▶ Given data:
· · · · · · ·

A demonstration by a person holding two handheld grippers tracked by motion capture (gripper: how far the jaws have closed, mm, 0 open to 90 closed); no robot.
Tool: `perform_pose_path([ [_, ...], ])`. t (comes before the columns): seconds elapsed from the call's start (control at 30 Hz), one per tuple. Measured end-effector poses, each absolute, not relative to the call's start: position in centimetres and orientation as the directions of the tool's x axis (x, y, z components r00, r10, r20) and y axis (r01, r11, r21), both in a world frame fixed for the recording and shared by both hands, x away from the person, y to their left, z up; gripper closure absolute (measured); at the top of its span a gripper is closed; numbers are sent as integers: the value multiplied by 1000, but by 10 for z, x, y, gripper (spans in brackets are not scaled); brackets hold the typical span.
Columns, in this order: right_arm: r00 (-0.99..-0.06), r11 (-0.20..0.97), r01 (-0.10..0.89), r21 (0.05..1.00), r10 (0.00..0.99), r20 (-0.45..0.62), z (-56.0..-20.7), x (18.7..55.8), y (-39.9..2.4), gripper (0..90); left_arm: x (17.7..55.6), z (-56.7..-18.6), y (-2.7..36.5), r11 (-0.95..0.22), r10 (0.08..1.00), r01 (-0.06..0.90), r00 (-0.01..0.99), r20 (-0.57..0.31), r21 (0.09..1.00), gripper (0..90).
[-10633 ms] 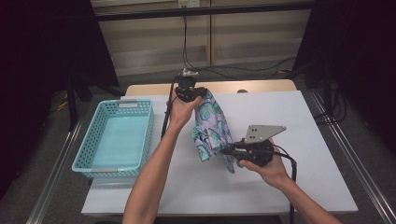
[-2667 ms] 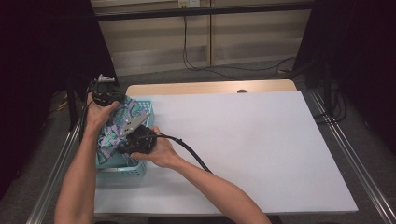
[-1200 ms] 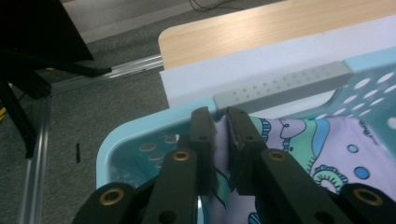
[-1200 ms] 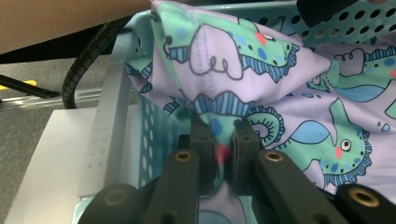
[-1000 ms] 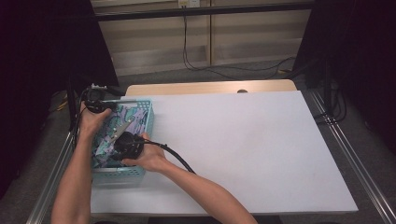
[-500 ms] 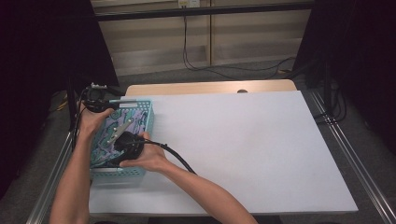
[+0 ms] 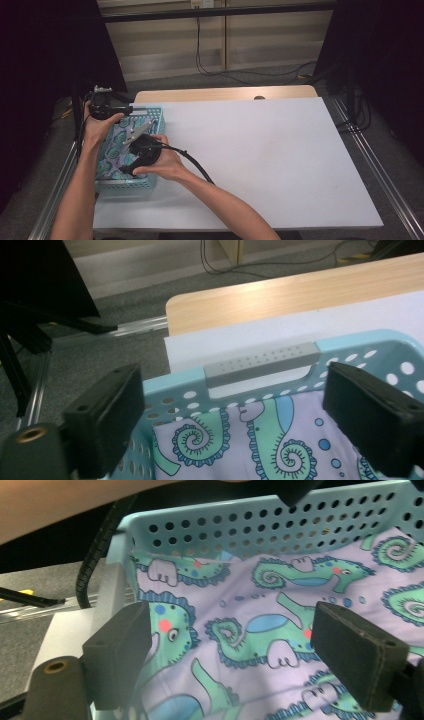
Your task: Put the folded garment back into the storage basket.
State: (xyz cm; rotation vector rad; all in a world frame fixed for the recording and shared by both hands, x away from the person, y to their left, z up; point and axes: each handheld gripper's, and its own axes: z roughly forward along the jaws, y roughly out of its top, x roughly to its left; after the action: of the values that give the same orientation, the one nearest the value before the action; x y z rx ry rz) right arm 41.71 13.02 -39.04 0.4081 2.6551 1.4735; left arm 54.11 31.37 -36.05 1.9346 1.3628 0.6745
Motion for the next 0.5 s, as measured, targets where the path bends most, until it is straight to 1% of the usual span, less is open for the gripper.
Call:
perform_pose_path([
  [0.17,-952,477,208,854,300,64,-390,418,119,123,533,-356,315,-197,943,567,333,-4,800,61],
  [0.3,-938,438,224,871,339,70,-387,419,107,78,526,-352,318,-203,941,547,338,8,812,41],
  [0.43,-923,398,243,884,376,85,-383,423,93,60,517,-347,321,-210,940,518,339,26,829,41],
  [0.5,-915,382,243,892,394,80,-381,424,88,60,513,-345,321,-188,943,502,332,13,844,40],
])
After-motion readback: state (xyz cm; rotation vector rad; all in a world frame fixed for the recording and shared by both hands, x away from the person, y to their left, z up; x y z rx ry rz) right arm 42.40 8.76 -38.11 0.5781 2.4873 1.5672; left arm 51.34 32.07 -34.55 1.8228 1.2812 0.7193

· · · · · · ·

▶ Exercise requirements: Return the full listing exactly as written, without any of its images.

▶ Reply to the task:
A demonstration by a person holding two handheld grippers tracked by motion capture (gripper: how far the jaws have closed, mm, 0 open to 90 closed); no robot.
Tool: `perform_pose_path([ [_, ...], ])`. t (comes before the columns): seconds elapsed from the call's start (control at 30 Hz), one per tuple. Measured end-effector poses, each absolute, not relative to the call's start: position in centimetres and orientation as the directions of the tool's x axis (x, y, z components r00, r10, r20) and y axis (r01, r11, r21), both in a world frame fixed for the recording and shared by both hands, x away from the person, y to their left, z up; gripper closure absolute (measured); at the top of its span a gripper is closed; numbers are sent as integers: the value multiplied by 1000, but by 10 for z, x, y, gripper (spans in brackets are not scaled); brackets hold the typical span.
Columns, in this order: right_arm: r00 (-0.99..-0.06), r11 (-0.20..0.97), r01 (-0.10..0.89), r21 (0.05..1.00), r10 (0.00..0.99), r20 (-0.45..0.62), z (-56.0..-20.7), x (18.7..55.8), y (-39.9..2.4), gripper (0..90); left_arm: x (17.7..55.6), z (-56.7..-18.6), y (-2.7..36.5), r11 (-0.95..0.22), r10 (0.08..1.00), r01 (-0.06..0.90), r00 (-0.01..0.99), r20 (-0.57..0.31), r21 (0.09..1.00), gripper (0..90).
[-10633 ms] 
[-2667 ms] 
[-1200 ms] 
[-1200 ms] 
[-1000 ms] 
[-500 ms] 
[+0 ms] 
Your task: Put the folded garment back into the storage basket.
State: (xyz cm; rotation vector rad; all in a world frame fixed for the recording and shared by both hands, x away from the person, y to their left, z up; point and axes: each handheld gripper's, and its own axes: z roughly forward along the jaws, y roughly out of its top, x roughly to its left; after the action: of the values that give the same orientation, the one nearest the value before the action; x y z rx ry rz) right arm 41.71 13.02 -39.04 0.4081 2.6551 1.4735; left arm 54.11 31.37 -36.05 1.9346 1.3628 0.6745
Motion for the next 0.5 s, as measured, targets where the path bends most, until it is straight to 1% of the usual span, less is open for the gripper.
Call:
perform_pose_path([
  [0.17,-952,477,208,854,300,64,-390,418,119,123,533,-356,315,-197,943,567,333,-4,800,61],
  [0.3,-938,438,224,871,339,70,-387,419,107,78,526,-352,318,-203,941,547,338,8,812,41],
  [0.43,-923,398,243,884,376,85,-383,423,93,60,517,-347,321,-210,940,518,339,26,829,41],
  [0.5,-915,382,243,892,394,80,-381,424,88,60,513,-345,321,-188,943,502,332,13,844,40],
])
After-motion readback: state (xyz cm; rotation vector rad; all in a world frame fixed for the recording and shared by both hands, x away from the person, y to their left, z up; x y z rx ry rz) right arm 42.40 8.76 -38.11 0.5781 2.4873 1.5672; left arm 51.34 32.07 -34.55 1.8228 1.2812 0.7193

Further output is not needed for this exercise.